**WHAT THE TASK ASKS:** Everything from the line containing "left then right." through the line containing "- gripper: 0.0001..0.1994" should be repeated exactly, and nothing else from the data.

**DATA:**
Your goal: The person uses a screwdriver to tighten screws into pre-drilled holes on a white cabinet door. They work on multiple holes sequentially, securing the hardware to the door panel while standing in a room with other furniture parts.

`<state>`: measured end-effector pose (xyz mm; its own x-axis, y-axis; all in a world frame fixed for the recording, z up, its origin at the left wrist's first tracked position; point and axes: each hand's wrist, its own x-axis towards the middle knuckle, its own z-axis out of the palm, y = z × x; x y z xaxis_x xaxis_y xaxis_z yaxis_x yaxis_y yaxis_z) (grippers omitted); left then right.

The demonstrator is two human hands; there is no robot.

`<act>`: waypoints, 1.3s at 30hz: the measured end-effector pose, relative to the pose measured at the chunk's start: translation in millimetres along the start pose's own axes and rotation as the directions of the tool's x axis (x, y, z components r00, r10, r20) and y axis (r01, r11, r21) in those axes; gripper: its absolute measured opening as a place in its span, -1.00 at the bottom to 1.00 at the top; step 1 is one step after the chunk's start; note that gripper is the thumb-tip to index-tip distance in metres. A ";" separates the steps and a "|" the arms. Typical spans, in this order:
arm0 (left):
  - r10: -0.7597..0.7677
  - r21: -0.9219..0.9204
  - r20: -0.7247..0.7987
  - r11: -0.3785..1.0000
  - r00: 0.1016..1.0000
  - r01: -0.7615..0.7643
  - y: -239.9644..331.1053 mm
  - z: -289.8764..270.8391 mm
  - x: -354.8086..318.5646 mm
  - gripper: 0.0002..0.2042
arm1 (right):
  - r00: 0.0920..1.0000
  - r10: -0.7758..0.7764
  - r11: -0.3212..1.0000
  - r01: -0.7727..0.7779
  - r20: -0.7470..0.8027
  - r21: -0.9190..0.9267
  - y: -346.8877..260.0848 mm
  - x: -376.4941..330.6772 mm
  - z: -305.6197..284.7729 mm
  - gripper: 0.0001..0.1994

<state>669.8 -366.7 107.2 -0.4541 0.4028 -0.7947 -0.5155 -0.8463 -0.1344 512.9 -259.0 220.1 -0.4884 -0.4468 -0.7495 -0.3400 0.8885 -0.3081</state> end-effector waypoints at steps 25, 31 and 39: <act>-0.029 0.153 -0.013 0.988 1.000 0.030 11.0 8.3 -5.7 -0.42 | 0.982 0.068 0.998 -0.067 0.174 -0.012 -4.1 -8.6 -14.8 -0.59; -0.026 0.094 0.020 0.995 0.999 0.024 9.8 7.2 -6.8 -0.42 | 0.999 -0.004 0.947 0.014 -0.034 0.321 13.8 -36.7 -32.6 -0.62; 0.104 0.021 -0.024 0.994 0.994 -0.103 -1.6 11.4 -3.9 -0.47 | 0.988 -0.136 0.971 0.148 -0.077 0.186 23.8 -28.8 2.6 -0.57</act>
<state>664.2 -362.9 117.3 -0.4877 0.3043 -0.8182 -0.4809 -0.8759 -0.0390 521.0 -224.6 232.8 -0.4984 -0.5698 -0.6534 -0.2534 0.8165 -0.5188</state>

**FINISHED TASK:**
`<state>`: measured end-effector pose (xyz mm; its own x-axis, y-axis; all in a world frame fixed for the recording, z up, its origin at the left wrist's first tracked position; point and axes: each hand's wrist, its own x-axis towards the middle knuckle, its own z-axis out of the palm, y = z × x; x y z xaxis_x xaxis_y xaxis_z yaxis_x yaxis_y yaxis_z) (grippers omitted); left then right.

The demonstrator is two human hands; there is no robot.

`<act>`: waypoints, 1.3s at 30hz: the measured end-effector pose, relative to the pose measured at the chunk's start: translation in millimetres along the start pose's own axes and rotation as the directions of the tool's x axis (x, y, z components r00, r10, r20) and y axis (r01, r11, r21) in those axes; gripper: its absolute measured opening as a place in its span, -1.00 at the bottom to 1.00 at the top; step 1 is one step after the chunk's start; note that gripper is the thumb-tip to index-tip distance in metres. A ";" separates the steps and a "|" the arms. Typical spans, in this order:
arm0 (left):
  - r10: -0.7597..0.7677
  - r21: -0.9219..0.9204
  - r20: -0.7247..0.7987
  - r11: -0.3785..1.0000
  - r00: 0.1016..1.0000
  - r01: -0.7615..0.7643
  - y: -239.9644..331.1053 mm
  - z: -289.8764..270.8391 mm
  - x: -354.8086..318.5646 mm
  - gripper: 0.0002..0.2042
arm1 (right):
  - r00: 0.0920..1.0000
  - r10: -0.7758..0.7764
  - r11: -0.3212..1.0000
  - r01: -0.7727..0.7779
  - r20: -0.7470..0.8027
  - r21: -0.9190..0.9267
  - y: -346.8877..260.0848 mm
  - x: -376.4941..330.6772 mm
  - z: -305.6197..284.7729 mm
  - gripper: 0.0001..0.1994

What was produced is the complete output.